1. What Are Workspaces?

Workspaces are isolated containers where:

  • Documents are stored and managed.
  • Chats and interactions are conducted.
  • Specific configurations are applied, ensuring tailored behavior for the AI.

Each workspace can have its own settings, permissions, and data, making it a flexible solution for handling multiple projects or teams.


2. Key Configuration Elements

Workspace Creation

  • When creating a workspace, you can define a unique name and description for identification.
  • A workspace ID is automatically generated, serving as a unique identifier for API interactions.

Default Settings

  • Each workspace inherits default global settings for:
    • LLM model (Language model used for responses)
    • Embedder model (Used for text vectorization)
    • Vector database (Storage and retrieval of vectorized documents)
  • These defaults can be overridden at the workspace level for tailored configurations.

3. Customizable Options

1. Workspace LLM Configuration

  • Select the language model (LLM) for chat responses.
    • Hosted options like OpenAI models.
    • Local LLMs hosted on your infrastructure.
  • Adjust parameters such as model temperature for more dynamic or deterministic outputs.

2. Document Management

  • Upload and organize documents in the workspace.
  • Supported formats include PDFs, Word documents, and plain text files.
  • Assign metadata to documents for better categorization and searchability.

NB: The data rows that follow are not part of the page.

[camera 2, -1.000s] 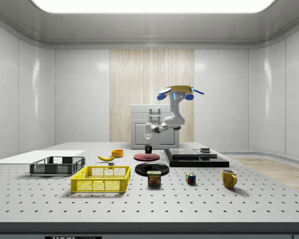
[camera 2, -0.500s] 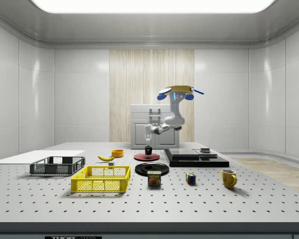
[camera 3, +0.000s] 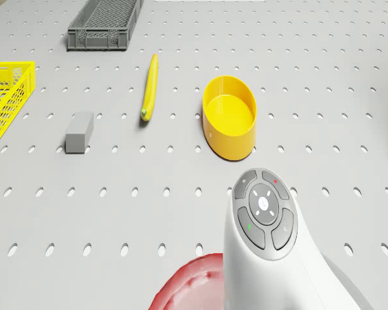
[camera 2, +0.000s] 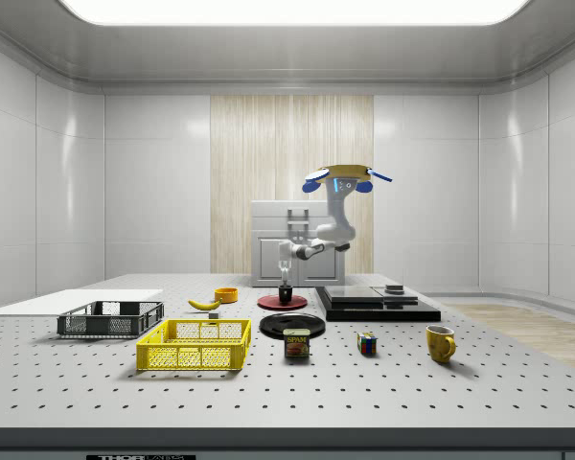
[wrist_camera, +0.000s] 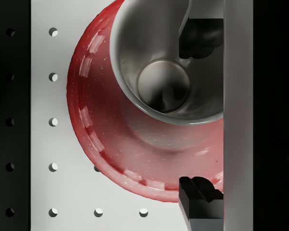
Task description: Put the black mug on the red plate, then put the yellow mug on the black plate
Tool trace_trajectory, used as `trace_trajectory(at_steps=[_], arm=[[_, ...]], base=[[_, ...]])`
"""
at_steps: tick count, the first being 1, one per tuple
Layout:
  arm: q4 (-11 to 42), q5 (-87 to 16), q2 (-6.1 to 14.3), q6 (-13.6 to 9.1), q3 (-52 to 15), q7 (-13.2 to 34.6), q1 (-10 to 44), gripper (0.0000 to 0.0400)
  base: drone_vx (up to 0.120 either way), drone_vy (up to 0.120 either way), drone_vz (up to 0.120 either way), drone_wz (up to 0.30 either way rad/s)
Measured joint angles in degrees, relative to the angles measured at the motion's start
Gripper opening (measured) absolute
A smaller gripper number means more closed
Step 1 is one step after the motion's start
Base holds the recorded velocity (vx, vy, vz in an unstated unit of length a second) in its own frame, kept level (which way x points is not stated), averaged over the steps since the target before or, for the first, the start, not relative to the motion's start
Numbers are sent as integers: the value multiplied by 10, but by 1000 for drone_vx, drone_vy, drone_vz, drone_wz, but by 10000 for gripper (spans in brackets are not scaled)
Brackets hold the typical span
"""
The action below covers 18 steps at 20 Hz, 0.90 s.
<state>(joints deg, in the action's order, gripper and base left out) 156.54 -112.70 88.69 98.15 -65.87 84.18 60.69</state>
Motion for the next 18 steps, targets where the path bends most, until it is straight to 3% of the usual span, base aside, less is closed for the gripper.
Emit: trace_trajectory(at_steps=[2,9,11,18], arm=[[6,12,1,-6,-13,-1,-4,383],[19,44,3,-20,-48,-2,-13,397],[20,48,4,-22,-52,-2,-13,398],[22,54,5,-23,-58,-1,-14,400]], base=[[0,0,0,0],[0,23,120,0],[-120,120,120,0],[-120,120,0,0]])
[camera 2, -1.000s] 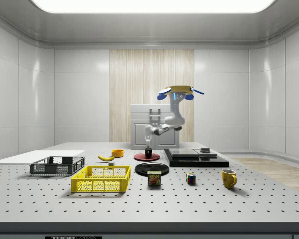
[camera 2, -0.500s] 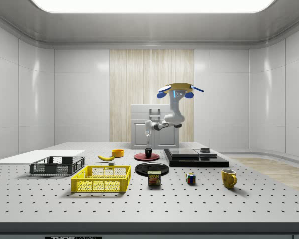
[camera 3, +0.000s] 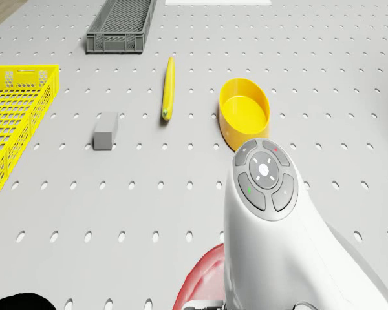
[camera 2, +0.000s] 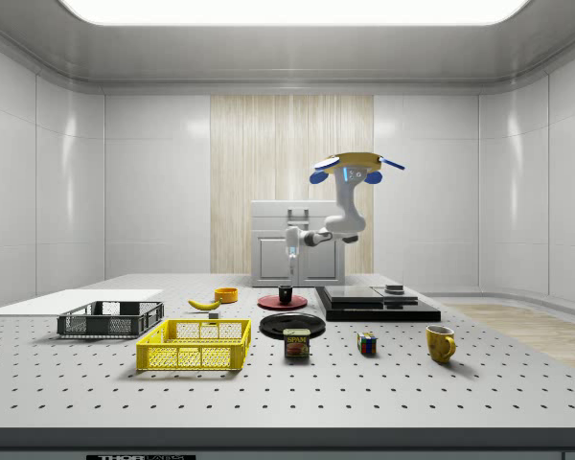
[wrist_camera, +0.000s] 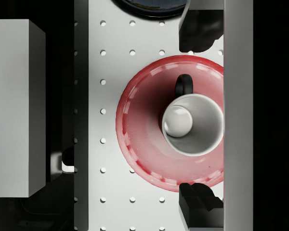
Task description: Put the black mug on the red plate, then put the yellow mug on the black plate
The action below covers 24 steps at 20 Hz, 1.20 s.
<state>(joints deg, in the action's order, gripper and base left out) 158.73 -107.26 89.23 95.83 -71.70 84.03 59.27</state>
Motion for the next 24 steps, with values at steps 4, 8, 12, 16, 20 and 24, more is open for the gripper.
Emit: trace_trajectory(at_steps=[4,8,12,16,20,24], arm=[[0,1,1,0,-1,0,0,400],[0,2,2,1,-1,0,0,400],[0,2,2,1,-2,0,0,400],[0,3,3,2,-2,1,1,400],[0,3,4,3,-2,1,1,400],[0,3,4,3,-2,1,1,400]], base=[[-120,120,0,0],[-120,120,0,0],[-120,120,0,0],[-120,120,0,0],[-120,120,0,0],[-120,120,0,0]])
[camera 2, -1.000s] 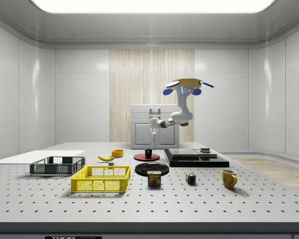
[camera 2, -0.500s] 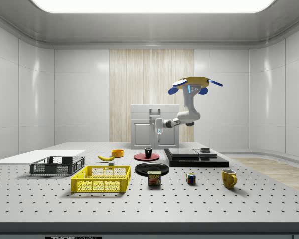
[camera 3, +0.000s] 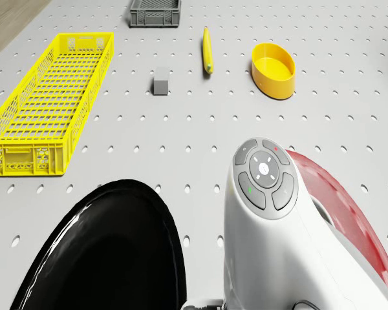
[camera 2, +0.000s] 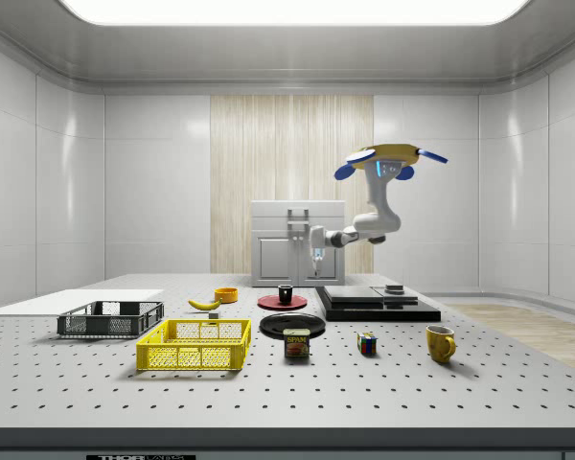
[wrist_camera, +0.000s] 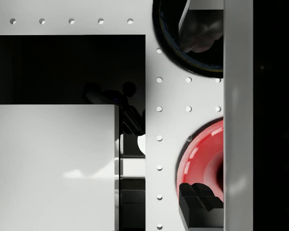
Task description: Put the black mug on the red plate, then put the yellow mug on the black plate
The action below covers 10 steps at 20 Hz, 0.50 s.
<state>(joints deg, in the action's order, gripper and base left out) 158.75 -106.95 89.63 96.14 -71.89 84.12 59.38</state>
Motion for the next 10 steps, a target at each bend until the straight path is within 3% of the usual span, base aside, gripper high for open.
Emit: trace_trajectory(at_steps=[10], arm=[[0,0,1,1,0,0,0,400]], base=[[-120,120,0,0]])
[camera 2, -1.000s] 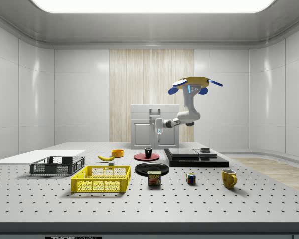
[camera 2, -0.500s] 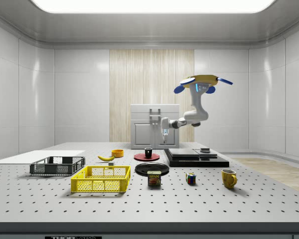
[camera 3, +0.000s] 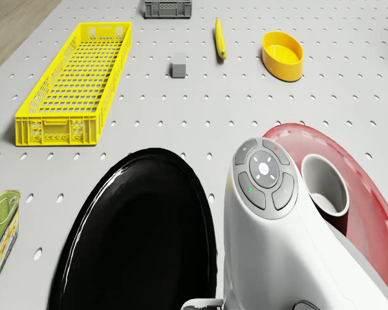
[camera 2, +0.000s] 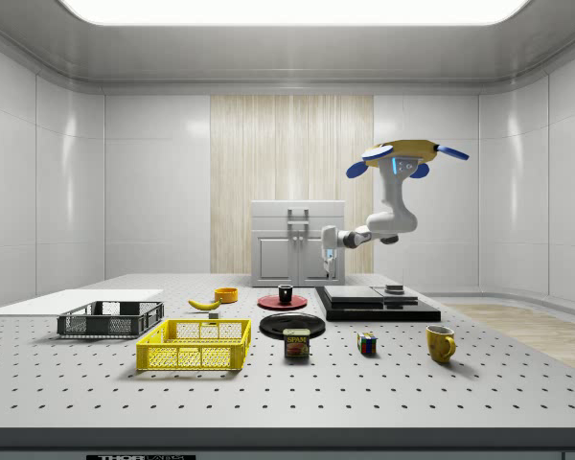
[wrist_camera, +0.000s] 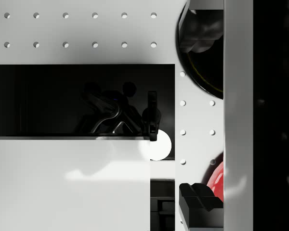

3. User Roles and Permissions

  • Assign users to workspaces with specific roles:
    • Admin: Full access to manage documents, chats, and settings.
    • Manager: Moderate access to manage users and review activity but limited system control.
    • Default User: Can view and interact with documents but cannot modify settings.

4. Chat and Query Modes

  • Configure how the chatbot interacts with users:
    • Chat Mode: The chatbot answers all queries, regardless of their relevance to workspace documents.
    • Query Mode: The chatbot responds only to questions directly related to workspace documents, ensuring context-sensitive interactions.

5. Access Restrictions

  • Limit access to specific IP addresses or domains to secure the workspace.
  • Configure allowed referrers for embedded chat widgets.

4. Advanced Features

Dynamic LLM and Embedder Use

  • Workspaces can override the global LLM and embedder configurations to use different models suited for specific needs.
  • For example, one workspace can use OpenAI’s GPT-4, while another uses a locally hosted model.

Use Cases

  1. Project Management
    Create a separate workspace for each project, storing relevant documents and configuring the chatbot to answer only project-specific queries.
  2. Team Collaboration
    Assign different roles to team members, ensuring secure and structured collaboration.
  3. Customer Support
    Configure workspaces for specific clients or products, allowing tailored chatbot responses and document access.